- YOUR OBJECTIVE
In the entries that follow, the lines from the one with "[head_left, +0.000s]" through the one with "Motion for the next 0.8" are the ones to write out, exactly and with both ends included. Nothing else should appear.

#### THE DATA

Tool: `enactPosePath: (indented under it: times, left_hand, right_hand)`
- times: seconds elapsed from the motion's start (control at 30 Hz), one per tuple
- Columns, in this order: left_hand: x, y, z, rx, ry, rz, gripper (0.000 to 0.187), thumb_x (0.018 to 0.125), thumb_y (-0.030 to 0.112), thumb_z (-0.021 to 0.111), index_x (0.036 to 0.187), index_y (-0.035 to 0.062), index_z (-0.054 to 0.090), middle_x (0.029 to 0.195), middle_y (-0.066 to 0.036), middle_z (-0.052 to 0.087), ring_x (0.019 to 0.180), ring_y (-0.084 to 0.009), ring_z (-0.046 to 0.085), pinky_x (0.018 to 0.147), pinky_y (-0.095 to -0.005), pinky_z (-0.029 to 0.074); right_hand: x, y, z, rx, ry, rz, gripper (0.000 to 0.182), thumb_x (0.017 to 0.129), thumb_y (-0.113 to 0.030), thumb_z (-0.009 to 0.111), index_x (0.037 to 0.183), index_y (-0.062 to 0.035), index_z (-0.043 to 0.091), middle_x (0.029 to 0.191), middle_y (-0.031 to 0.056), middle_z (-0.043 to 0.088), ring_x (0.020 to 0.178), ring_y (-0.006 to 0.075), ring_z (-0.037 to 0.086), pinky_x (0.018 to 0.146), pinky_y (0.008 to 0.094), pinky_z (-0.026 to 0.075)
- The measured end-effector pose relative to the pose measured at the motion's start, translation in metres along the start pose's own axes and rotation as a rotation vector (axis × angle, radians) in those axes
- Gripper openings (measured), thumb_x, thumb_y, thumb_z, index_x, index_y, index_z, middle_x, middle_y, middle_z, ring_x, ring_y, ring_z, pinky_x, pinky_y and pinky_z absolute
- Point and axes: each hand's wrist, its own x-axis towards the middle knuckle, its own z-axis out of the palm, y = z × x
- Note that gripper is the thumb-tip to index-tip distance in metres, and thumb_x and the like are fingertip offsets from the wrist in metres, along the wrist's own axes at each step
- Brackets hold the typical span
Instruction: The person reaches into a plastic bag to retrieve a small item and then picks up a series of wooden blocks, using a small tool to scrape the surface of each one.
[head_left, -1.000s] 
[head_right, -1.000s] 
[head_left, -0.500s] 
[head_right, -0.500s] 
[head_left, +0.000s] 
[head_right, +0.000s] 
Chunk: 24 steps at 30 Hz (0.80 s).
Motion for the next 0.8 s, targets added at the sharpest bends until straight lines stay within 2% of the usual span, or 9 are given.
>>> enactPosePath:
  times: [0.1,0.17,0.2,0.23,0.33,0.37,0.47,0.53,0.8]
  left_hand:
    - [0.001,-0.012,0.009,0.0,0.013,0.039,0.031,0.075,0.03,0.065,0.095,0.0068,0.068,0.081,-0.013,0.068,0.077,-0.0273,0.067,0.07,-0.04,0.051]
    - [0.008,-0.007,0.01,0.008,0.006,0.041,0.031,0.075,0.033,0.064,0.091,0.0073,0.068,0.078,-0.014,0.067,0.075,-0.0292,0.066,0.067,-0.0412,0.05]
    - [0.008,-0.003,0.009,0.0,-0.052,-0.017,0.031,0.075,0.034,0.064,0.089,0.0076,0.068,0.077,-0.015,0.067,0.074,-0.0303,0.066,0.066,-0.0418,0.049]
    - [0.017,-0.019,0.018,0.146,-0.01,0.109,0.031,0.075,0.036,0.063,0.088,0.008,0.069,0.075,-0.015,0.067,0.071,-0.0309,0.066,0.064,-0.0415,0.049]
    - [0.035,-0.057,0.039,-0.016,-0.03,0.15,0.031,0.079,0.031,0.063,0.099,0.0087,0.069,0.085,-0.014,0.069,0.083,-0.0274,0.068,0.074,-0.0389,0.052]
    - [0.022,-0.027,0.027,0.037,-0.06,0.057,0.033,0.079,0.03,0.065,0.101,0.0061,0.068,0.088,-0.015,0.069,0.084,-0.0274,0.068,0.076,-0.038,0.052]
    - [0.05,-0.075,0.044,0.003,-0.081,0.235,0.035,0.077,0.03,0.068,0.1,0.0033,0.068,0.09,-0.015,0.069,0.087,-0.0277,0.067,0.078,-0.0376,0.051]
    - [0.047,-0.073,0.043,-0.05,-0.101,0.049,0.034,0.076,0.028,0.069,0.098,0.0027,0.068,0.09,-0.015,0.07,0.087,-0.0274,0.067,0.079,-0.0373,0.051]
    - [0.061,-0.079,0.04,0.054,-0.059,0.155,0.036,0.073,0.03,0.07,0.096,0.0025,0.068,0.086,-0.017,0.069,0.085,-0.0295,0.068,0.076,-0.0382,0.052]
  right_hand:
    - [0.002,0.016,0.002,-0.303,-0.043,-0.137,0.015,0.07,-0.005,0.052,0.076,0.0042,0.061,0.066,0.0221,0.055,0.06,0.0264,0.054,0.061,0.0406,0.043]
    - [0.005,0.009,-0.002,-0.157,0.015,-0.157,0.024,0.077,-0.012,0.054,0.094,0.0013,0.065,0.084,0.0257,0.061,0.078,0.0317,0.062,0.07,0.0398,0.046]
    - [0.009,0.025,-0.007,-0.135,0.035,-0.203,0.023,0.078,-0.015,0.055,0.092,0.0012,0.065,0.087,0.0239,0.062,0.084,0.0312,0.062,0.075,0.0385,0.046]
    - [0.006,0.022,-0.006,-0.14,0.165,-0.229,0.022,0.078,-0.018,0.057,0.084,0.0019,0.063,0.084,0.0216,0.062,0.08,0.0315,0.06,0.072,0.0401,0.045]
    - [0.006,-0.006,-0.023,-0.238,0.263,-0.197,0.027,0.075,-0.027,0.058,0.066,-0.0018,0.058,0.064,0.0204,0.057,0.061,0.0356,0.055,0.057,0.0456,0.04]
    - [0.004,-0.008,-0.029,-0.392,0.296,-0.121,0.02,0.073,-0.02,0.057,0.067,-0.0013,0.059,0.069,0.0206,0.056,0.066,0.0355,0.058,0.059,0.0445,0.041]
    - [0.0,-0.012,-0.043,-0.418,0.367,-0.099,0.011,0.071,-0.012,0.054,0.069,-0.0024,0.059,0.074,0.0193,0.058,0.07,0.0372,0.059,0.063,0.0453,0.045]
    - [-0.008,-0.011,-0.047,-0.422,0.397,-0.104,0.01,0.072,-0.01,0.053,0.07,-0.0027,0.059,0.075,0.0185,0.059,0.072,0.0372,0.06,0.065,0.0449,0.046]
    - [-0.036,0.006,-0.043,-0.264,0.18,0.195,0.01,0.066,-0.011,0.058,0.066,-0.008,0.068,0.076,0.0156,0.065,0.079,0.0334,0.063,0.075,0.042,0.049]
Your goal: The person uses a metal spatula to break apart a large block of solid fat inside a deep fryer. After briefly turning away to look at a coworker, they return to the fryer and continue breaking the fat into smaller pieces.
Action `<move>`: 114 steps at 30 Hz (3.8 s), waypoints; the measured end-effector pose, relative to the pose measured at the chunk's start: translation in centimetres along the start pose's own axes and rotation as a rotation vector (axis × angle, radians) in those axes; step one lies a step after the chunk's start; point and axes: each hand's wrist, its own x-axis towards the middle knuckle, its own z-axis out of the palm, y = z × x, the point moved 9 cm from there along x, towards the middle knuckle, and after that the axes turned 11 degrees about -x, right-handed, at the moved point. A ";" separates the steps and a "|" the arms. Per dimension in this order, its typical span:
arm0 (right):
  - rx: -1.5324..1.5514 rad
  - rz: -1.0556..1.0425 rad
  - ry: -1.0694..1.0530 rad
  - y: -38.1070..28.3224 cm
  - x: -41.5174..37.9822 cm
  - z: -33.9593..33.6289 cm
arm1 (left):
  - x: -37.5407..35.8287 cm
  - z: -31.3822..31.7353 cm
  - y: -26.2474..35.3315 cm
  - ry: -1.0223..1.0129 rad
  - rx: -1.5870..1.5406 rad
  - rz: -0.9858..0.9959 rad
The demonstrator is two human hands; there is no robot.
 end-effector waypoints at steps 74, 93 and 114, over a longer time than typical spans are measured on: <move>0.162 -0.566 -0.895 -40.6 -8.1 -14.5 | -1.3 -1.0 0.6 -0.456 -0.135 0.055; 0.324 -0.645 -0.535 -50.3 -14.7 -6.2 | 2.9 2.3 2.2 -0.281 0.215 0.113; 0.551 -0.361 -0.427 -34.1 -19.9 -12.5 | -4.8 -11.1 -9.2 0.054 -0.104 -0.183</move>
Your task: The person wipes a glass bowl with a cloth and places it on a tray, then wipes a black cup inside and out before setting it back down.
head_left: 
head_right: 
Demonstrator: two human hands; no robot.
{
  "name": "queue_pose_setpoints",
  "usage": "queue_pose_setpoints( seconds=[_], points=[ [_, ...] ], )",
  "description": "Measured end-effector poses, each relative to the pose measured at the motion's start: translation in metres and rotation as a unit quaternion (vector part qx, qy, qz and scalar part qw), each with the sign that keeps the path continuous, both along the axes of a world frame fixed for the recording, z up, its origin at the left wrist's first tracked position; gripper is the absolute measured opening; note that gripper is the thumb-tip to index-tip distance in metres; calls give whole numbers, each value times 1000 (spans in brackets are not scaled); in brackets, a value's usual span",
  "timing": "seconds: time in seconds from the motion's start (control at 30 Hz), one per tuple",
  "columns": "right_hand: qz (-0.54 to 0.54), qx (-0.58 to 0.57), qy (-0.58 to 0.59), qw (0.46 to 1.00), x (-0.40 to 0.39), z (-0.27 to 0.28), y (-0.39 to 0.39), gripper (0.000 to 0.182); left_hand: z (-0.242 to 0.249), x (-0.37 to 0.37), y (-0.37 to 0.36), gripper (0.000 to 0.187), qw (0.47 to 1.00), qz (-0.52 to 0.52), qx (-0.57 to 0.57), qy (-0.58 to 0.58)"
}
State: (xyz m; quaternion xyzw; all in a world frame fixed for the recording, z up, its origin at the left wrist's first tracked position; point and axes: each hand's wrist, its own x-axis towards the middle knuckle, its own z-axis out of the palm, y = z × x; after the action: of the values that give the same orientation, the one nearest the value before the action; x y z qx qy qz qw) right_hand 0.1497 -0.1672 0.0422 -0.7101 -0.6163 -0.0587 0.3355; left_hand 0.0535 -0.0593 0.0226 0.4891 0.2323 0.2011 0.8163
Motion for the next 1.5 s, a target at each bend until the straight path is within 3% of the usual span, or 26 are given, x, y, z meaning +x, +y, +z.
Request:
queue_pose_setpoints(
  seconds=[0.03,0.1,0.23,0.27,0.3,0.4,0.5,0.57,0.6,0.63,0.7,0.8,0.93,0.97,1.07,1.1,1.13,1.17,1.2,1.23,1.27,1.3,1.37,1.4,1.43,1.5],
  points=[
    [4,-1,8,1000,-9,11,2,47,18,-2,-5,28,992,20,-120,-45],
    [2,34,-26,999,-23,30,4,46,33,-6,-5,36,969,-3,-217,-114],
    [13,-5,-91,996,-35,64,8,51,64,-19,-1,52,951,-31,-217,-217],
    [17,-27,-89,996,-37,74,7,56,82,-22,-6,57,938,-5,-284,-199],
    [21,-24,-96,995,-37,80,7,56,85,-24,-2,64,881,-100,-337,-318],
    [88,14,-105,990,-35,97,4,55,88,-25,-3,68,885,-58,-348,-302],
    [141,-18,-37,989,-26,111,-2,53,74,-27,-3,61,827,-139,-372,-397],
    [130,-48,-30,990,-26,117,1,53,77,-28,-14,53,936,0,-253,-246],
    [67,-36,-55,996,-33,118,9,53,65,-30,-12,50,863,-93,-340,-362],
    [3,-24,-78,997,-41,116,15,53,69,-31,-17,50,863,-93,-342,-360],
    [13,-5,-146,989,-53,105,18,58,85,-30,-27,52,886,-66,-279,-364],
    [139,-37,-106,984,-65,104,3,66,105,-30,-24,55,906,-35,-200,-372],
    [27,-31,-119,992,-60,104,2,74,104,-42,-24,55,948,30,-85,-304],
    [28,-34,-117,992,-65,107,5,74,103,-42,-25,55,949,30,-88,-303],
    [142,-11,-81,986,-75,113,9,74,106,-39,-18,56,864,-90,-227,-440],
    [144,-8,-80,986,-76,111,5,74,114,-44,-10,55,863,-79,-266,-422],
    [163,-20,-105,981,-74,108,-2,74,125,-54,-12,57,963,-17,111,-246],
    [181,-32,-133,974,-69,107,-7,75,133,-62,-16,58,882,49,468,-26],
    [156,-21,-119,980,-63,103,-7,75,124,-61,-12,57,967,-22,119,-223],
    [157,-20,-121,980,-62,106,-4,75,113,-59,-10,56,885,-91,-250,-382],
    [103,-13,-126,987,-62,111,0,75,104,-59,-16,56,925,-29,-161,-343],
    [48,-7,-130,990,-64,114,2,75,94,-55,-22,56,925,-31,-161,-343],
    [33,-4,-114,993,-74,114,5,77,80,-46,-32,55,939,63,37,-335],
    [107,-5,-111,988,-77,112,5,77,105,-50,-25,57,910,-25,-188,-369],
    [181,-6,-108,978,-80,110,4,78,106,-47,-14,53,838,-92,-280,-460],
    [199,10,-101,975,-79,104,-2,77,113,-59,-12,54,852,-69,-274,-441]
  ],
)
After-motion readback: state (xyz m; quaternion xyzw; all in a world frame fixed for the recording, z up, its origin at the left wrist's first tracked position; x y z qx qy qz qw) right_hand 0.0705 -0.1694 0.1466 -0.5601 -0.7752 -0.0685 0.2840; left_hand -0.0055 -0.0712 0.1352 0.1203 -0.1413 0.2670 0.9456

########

- TASK ANSWER
[head_left, +0.000s] 
[head_right, +0.000s] 
Chunk: 24 steps at 30 Hz (0.80 s).
Motion for the next 0.8 s, targets added at the sharpest bends until straight lines stay within 2% of the usual span, or 9 are given.

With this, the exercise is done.